| Exercise aim |
Repeat the listing below in full, exactly as it stands.

#### Records supplied

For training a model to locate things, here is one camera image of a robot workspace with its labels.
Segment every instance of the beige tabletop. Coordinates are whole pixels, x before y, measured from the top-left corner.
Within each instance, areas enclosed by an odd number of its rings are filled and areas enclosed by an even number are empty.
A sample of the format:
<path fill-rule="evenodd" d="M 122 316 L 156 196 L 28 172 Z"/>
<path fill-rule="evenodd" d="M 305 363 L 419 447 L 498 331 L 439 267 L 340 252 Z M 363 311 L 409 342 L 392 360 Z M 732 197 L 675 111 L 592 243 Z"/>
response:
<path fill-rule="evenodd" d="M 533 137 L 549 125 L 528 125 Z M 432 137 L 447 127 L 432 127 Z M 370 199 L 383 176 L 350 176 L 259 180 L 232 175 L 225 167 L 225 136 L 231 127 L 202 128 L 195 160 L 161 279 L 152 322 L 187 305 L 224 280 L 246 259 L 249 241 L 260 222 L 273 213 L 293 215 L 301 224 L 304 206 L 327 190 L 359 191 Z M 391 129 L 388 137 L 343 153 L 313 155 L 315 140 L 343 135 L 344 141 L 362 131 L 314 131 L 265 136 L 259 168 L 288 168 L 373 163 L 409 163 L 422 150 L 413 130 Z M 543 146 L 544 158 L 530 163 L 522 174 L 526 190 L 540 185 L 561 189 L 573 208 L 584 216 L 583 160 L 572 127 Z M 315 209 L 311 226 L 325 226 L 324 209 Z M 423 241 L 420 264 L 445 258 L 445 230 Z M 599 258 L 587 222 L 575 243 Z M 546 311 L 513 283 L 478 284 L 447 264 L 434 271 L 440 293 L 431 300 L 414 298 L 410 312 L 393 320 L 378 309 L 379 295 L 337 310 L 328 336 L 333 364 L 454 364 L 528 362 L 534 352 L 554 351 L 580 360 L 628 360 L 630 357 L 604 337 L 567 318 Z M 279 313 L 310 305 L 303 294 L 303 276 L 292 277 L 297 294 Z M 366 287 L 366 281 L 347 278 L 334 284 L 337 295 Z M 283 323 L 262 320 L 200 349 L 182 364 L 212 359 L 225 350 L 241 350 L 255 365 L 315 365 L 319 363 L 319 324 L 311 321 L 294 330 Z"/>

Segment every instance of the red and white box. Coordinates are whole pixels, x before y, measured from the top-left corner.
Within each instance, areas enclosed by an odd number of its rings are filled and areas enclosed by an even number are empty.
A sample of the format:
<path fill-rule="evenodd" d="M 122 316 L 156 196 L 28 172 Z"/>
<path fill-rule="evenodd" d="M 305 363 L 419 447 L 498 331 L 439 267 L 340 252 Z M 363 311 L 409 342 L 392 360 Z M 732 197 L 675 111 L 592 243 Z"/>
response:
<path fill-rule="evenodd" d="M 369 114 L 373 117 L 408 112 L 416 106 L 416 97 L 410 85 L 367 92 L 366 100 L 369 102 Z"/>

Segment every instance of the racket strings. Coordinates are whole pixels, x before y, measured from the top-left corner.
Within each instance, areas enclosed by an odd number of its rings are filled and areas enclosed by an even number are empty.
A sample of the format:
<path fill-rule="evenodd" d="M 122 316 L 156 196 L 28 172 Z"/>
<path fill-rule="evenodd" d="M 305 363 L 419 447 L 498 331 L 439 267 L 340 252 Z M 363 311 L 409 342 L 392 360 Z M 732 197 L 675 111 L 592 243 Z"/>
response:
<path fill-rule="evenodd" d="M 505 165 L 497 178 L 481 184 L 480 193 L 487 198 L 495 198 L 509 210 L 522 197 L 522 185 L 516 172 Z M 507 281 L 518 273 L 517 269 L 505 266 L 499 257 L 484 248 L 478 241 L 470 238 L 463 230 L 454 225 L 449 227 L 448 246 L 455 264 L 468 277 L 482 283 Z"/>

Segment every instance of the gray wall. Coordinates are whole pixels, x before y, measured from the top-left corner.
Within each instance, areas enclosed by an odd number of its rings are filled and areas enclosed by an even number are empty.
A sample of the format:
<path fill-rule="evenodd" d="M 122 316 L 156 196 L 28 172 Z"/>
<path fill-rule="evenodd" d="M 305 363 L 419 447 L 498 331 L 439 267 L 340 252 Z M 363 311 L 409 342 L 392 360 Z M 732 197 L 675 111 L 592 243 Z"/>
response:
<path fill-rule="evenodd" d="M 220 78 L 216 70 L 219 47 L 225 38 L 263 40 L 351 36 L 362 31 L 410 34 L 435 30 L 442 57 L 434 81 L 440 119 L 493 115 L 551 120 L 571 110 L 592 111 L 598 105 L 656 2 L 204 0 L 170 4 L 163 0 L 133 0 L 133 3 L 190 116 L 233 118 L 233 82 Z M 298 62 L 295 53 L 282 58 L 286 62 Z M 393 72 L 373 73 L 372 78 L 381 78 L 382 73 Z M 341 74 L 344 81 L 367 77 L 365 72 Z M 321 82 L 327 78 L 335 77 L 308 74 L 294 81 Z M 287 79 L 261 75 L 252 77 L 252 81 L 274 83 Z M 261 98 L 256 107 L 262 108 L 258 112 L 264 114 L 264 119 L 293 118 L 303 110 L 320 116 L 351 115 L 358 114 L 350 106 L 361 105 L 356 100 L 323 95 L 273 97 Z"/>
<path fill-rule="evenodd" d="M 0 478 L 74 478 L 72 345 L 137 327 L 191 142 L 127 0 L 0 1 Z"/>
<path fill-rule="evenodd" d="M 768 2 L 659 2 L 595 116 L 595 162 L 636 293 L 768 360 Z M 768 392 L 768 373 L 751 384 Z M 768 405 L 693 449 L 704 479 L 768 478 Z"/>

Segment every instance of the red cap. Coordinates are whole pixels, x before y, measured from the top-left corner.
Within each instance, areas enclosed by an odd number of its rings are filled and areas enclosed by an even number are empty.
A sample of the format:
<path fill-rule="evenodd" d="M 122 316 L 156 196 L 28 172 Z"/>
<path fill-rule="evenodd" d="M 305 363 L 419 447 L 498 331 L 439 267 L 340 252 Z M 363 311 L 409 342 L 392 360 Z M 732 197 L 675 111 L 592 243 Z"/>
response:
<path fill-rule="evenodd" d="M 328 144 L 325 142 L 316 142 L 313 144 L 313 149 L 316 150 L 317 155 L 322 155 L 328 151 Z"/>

########

| Solved exercise |
For training a model to locate things, here is one camera image of a robot workspace with its labels.
Segment every instance of the beige tabletop. Coordinates are whole pixels, x before y, measured from the top-left corner.
Within each instance, areas enclosed by an odd number of its rings are filled and areas enclosed by an even number are empty.
A sample of the format:
<path fill-rule="evenodd" d="M 122 316 L 156 196 L 28 172 Z"/>
<path fill-rule="evenodd" d="M 305 363 L 419 447 L 498 331 L 439 267 L 340 252 Z M 363 311 L 409 342 L 392 360 Z M 732 197 L 675 111 L 592 243 Z"/>
response:
<path fill-rule="evenodd" d="M 533 137 L 549 125 L 528 125 Z M 432 137 L 447 127 L 432 127 Z M 370 199 L 383 176 L 350 176 L 259 180 L 232 175 L 225 167 L 225 136 L 231 127 L 202 128 L 195 160 L 161 279 L 152 322 L 187 305 L 224 280 L 246 259 L 249 241 L 260 222 L 273 213 L 293 215 L 301 224 L 304 206 L 327 190 L 359 191 Z M 391 129 L 388 137 L 343 153 L 313 155 L 315 140 L 343 135 L 344 141 L 362 131 L 314 131 L 265 136 L 259 168 L 288 168 L 373 163 L 409 163 L 422 150 L 413 130 Z M 543 146 L 544 158 L 530 163 L 522 174 L 526 190 L 540 185 L 561 189 L 573 208 L 584 216 L 583 160 L 572 127 Z M 315 209 L 311 226 L 325 226 L 324 209 Z M 423 241 L 420 264 L 445 258 L 445 230 Z M 599 258 L 587 222 L 575 243 Z M 546 311 L 513 283 L 478 284 L 447 264 L 434 271 L 440 293 L 431 300 L 414 298 L 410 312 L 393 320 L 378 309 L 379 295 L 337 310 L 328 336 L 333 364 L 454 364 L 528 362 L 534 352 L 554 351 L 580 360 L 628 360 L 630 357 L 604 337 L 567 318 Z M 279 313 L 310 305 L 303 294 L 303 276 L 292 277 L 297 294 Z M 366 287 L 366 281 L 347 278 L 334 284 L 337 295 Z M 283 323 L 262 320 L 200 349 L 182 364 L 212 359 L 225 350 L 241 350 L 255 365 L 315 365 L 319 363 L 319 324 L 311 321 L 294 330 Z"/>

Segment every instance of the red and white box. Coordinates are whole pixels, x before y, measured from the top-left corner.
Within each instance, areas enclosed by an odd number of its rings are filled and areas enclosed by an even number are empty.
A sample of the format:
<path fill-rule="evenodd" d="M 122 316 L 156 196 L 28 172 Z"/>
<path fill-rule="evenodd" d="M 305 363 L 419 447 L 498 331 L 439 267 L 340 252 Z M 363 311 L 409 342 L 392 360 Z M 732 197 L 675 111 L 592 243 Z"/>
response:
<path fill-rule="evenodd" d="M 369 114 L 373 117 L 408 112 L 416 106 L 416 97 L 410 85 L 367 92 L 366 100 L 369 102 Z"/>

Segment every instance of the racket strings. Coordinates are whole pixels, x before y, measured from the top-left corner.
Within each instance, areas enclosed by an odd number of its rings are filled and areas enclosed by an even number are empty.
A sample of the format:
<path fill-rule="evenodd" d="M 122 316 L 156 196 L 28 172 Z"/>
<path fill-rule="evenodd" d="M 305 363 L 419 447 L 498 331 L 439 267 L 340 252 Z M 363 311 L 409 342 L 392 360 Z M 732 197 L 675 111 L 592 243 Z"/>
response:
<path fill-rule="evenodd" d="M 505 165 L 497 178 L 481 184 L 480 193 L 487 198 L 495 198 L 509 210 L 522 197 L 522 185 L 516 172 Z M 507 281 L 518 273 L 517 269 L 505 266 L 499 257 L 484 248 L 478 241 L 470 238 L 463 230 L 454 225 L 449 227 L 448 246 L 455 264 L 468 277 L 482 283 Z"/>

Segment every instance of the gray wall. Coordinates are whole pixels, x before y, measured from the top-left corner.
Within each instance, areas enclosed by an odd number of its rings are filled and areas enclosed by an even number are empty.
A sample of the format:
<path fill-rule="evenodd" d="M 122 316 L 156 196 L 28 172 Z"/>
<path fill-rule="evenodd" d="M 305 363 L 419 447 L 498 331 L 439 267 L 340 252 Z M 363 311 L 409 342 L 392 360 Z M 732 197 L 675 111 L 592 243 Z"/>
response:
<path fill-rule="evenodd" d="M 220 78 L 216 70 L 219 47 L 225 38 L 263 40 L 351 36 L 362 31 L 410 34 L 435 30 L 442 57 L 434 81 L 440 119 L 493 115 L 551 120 L 571 110 L 592 111 L 598 105 L 656 2 L 204 0 L 170 4 L 163 0 L 133 0 L 133 3 L 190 116 L 233 118 L 233 82 Z M 298 62 L 295 53 L 282 58 L 286 62 Z M 393 72 L 373 73 L 372 78 L 381 78 L 382 73 Z M 341 74 L 344 81 L 367 77 L 365 72 Z M 321 82 L 327 78 L 335 77 L 308 74 L 294 81 Z M 287 79 L 261 75 L 252 77 L 252 81 L 274 83 Z M 261 98 L 256 107 L 262 108 L 258 112 L 264 114 L 264 119 L 293 118 L 303 110 L 320 116 L 351 115 L 358 114 L 350 106 L 361 105 L 356 100 L 323 95 L 273 97 Z"/>
<path fill-rule="evenodd" d="M 0 478 L 74 478 L 72 345 L 137 327 L 191 142 L 127 0 L 0 1 Z"/>
<path fill-rule="evenodd" d="M 768 2 L 659 2 L 595 116 L 595 162 L 636 293 L 768 360 Z M 768 392 L 768 373 L 751 384 Z M 768 405 L 693 449 L 704 479 L 768 478 Z"/>

Segment every instance of the red cap. Coordinates are whole pixels, x before y, measured from the top-left corner.
Within each instance, areas enclosed by an odd number of its rings are filled and areas enclosed by an even number are empty.
A sample of the format:
<path fill-rule="evenodd" d="M 122 316 L 156 196 L 28 172 Z"/>
<path fill-rule="evenodd" d="M 305 363 L 419 447 L 498 331 L 439 267 L 340 252 Z M 363 311 L 409 342 L 392 360 Z M 732 197 L 675 111 L 592 243 Z"/>
response:
<path fill-rule="evenodd" d="M 328 144 L 325 142 L 316 142 L 313 144 L 313 149 L 316 150 L 317 155 L 322 155 L 328 151 Z"/>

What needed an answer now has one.